Providing Open Architecture High Availability Solutions
88
9.1.6 Appropriate panic() Behavior
A catastrophic system failure, or panic() routine is used when a failure occurs which cannot
easily be recovered from. Frequently these failures are system data structure corruptions. The result
of the
panic() routine is to crash the system, with the obvious impact on availability.

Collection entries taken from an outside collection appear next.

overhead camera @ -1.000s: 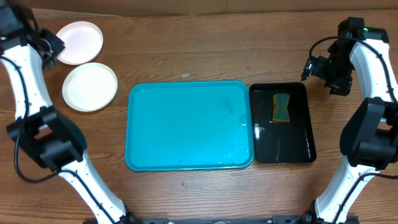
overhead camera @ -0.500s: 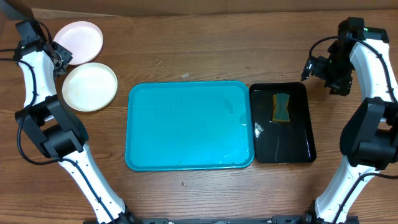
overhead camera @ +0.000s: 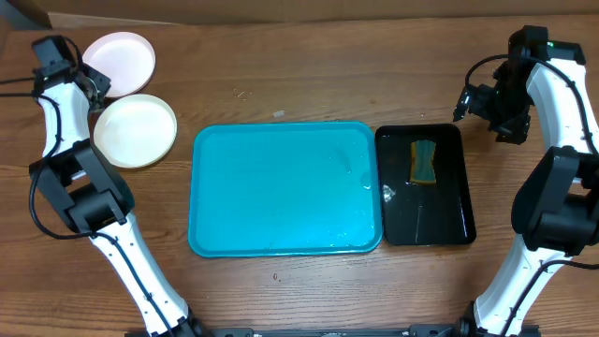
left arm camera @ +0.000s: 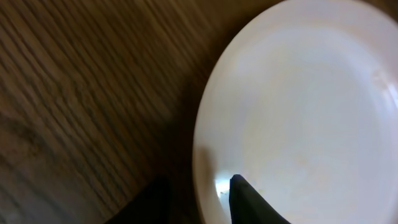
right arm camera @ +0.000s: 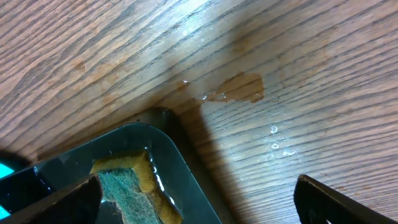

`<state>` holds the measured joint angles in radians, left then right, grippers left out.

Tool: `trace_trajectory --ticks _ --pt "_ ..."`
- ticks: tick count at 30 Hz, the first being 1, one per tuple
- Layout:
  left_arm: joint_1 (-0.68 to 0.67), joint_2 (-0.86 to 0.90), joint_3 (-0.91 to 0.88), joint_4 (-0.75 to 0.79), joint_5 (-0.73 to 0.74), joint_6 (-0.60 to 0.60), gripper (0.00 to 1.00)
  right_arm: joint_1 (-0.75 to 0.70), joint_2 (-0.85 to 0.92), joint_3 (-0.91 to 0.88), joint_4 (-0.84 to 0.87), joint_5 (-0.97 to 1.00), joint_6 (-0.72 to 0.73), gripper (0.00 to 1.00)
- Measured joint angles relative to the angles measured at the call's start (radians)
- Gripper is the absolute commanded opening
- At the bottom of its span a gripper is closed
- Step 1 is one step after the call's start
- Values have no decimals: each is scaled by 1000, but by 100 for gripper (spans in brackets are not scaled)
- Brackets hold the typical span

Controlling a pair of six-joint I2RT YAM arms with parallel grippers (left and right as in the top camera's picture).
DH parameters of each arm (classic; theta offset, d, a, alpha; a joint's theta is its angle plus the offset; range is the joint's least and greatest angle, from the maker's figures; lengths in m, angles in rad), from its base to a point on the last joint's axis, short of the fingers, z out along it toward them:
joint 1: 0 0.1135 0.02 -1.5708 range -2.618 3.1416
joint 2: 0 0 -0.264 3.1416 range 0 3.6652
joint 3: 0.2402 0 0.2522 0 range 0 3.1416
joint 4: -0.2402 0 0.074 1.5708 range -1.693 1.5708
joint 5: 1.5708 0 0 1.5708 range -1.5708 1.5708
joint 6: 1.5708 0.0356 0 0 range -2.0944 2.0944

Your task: Clean dirty plates on tray and stack at the side

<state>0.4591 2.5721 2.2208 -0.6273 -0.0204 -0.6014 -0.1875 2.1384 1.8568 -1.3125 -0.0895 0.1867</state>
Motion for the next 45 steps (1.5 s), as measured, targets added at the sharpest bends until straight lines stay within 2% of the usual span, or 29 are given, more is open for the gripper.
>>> trace_trajectory --ticks 7,19,27,30,36,45 --pt "0 18 1 7 -4 -4 4 0 0 0 0 0 0 100" --pt "16 18 1 16 21 -22 4 0 0 0 0 0 0 100" --pt "78 17 64 -7 251 -35 4 0 0 0 0 -1 -1 100" --pt "95 -11 94 -85 320 -37 4 0 0 0 0 0 0 100" --pt "103 -140 114 -333 345 -24 4 0 0 0 0 0 0 100" --pt "85 -215 134 -700 221 32 4 0 0 0 0 0 0 100"
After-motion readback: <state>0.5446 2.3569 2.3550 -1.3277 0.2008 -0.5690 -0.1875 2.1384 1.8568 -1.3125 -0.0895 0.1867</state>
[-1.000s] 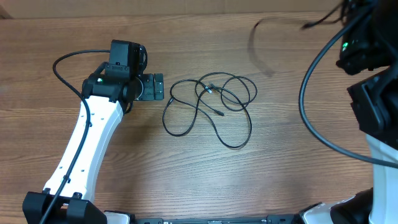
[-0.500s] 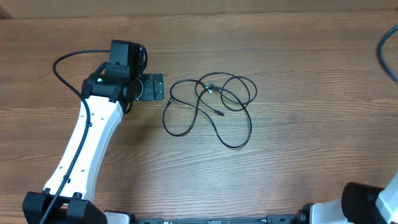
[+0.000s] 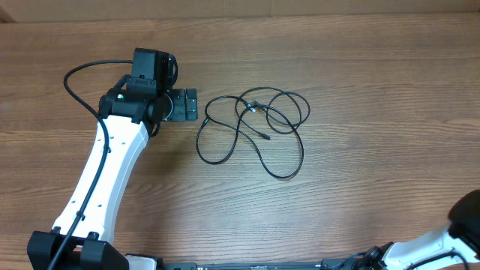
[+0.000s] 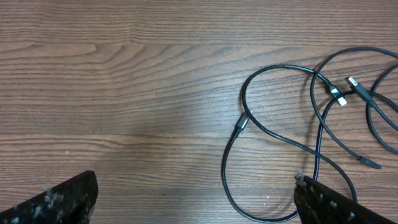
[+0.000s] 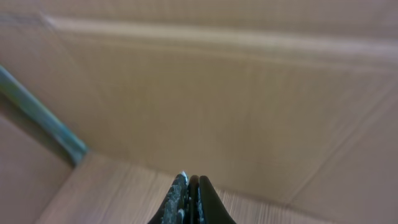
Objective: Untangle cables
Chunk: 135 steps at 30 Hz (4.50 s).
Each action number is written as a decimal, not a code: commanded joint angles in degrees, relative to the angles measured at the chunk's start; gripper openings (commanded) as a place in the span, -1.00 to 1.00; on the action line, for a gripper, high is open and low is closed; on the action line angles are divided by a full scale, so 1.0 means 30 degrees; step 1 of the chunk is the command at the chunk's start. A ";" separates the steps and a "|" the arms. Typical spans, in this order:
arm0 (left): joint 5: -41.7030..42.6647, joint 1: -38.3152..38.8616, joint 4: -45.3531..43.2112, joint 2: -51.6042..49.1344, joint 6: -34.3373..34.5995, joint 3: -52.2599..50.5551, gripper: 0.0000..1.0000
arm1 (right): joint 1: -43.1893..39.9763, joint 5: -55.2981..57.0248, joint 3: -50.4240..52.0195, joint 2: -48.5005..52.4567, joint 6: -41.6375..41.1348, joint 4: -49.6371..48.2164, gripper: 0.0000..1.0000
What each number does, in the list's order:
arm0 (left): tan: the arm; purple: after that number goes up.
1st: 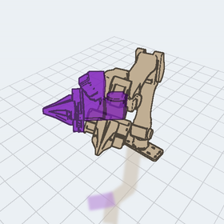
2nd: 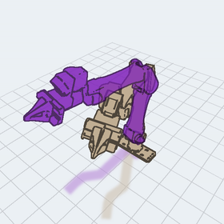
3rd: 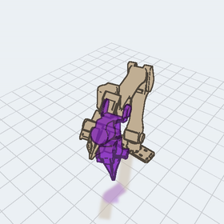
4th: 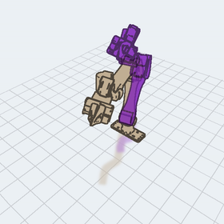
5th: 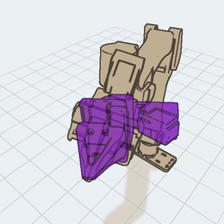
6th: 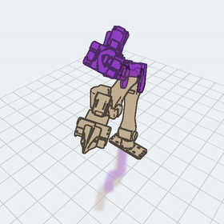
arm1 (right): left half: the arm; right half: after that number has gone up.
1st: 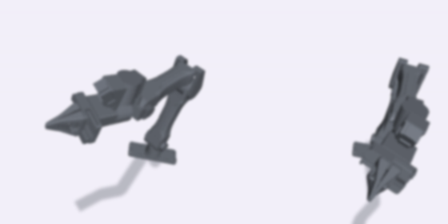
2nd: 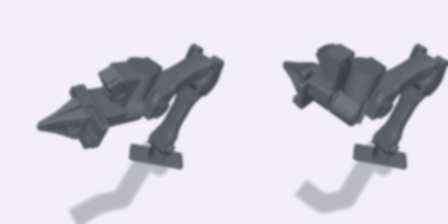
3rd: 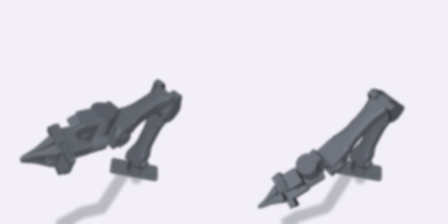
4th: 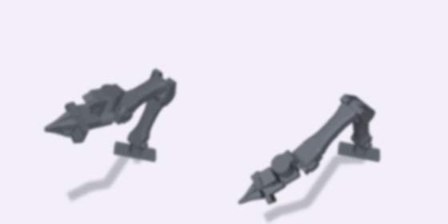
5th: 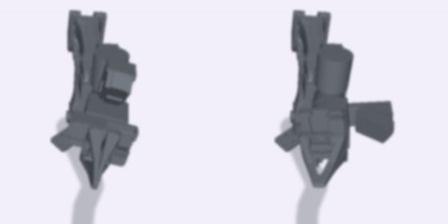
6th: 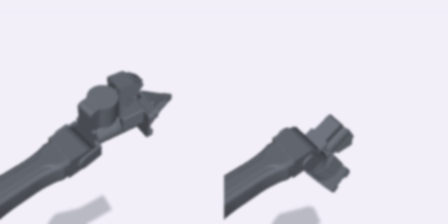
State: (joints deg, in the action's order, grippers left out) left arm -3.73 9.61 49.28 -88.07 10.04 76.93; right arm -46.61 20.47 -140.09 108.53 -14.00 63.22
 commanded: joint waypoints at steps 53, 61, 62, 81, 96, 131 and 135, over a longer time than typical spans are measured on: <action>-0.0255 -0.0087 -0.0073 0.0255 -0.0415 0.0160 1.00 | 0.3126 -1.4360 0.1559 0.4036 0.3147 1.1278 1.00; -0.0255 -0.0087 -0.0073 0.0255 -0.0415 0.0160 1.00 | 0.8036 -1.4367 0.6273 0.4029 0.4889 1.1285 1.00; -0.0255 -0.0087 -0.0073 0.0255 -0.0415 0.0160 1.00 | 0.8633 -1.4367 0.6594 0.4029 0.5355 1.1285 1.00; -0.0255 -0.0087 -0.0073 0.0248 -0.0415 0.0160 1.00 | 1.7988 -1.2837 1.1577 0.4029 0.6936 1.0987 1.00; -0.0255 -0.0087 -0.0073 0.0255 -0.0415 0.0160 0.99 | 1.9613 -1.2866 1.6699 0.4029 0.2623 0.6251 0.93; -0.0255 -0.0087 -0.0073 0.0255 -0.0415 0.0160 1.00 | 2.0363 -0.9238 0.8080 0.3971 0.0831 0.9151 -0.92; -0.0255 -0.0087 -0.0073 0.0248 -0.0415 0.0160 1.00 | 2.0363 -0.9267 0.2841 0.3971 0.0816 1.0695 -0.93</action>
State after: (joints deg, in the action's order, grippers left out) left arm -3.75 9.61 49.23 -88.07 10.02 76.93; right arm 14.59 -8.45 -120.44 121.16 -12.16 93.65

By design, a HA-specific OS seeks to minimize panics by replacing most system exception
conditions with appropriate autonomous fault management behavior. However, if the fault is such
that correct operation of the subsystem is no longer ensured, an indication should be set so that
further attempts to access the subsystem fail. If it really is the case that the entire OS’s operation
cannot continue, then an OS panic() should be the only acceptable action. This will force redundant
OS components to assume the role of the failed system. Whenever possible the panic routine
should capture as much descriptive information as possible, on the abnormal termination. It is
highly desirable to support implementation-specific flexibility in how and where this information
is captured.
9.1.7 Handling of Spurious Events
The OS should recognize and handle potentially spurious events, such as spurious IRQs and
controller and bus glitches.
9.2 Notification
However fault domains are constructed, a critical hardware capability is the detection of failures of
fault domains and communication of those failures. This may be communicated out-of-band
through a management data channel, or in-band via unambiguous observable behavior (or non-
behavior). A primary example of the latter is fail-safe behavior, where a fault domain contains a
self-checking capability, which causes it to promptly shut down when a fault is detected. The
resulting shut down is then observed by other parts of the system.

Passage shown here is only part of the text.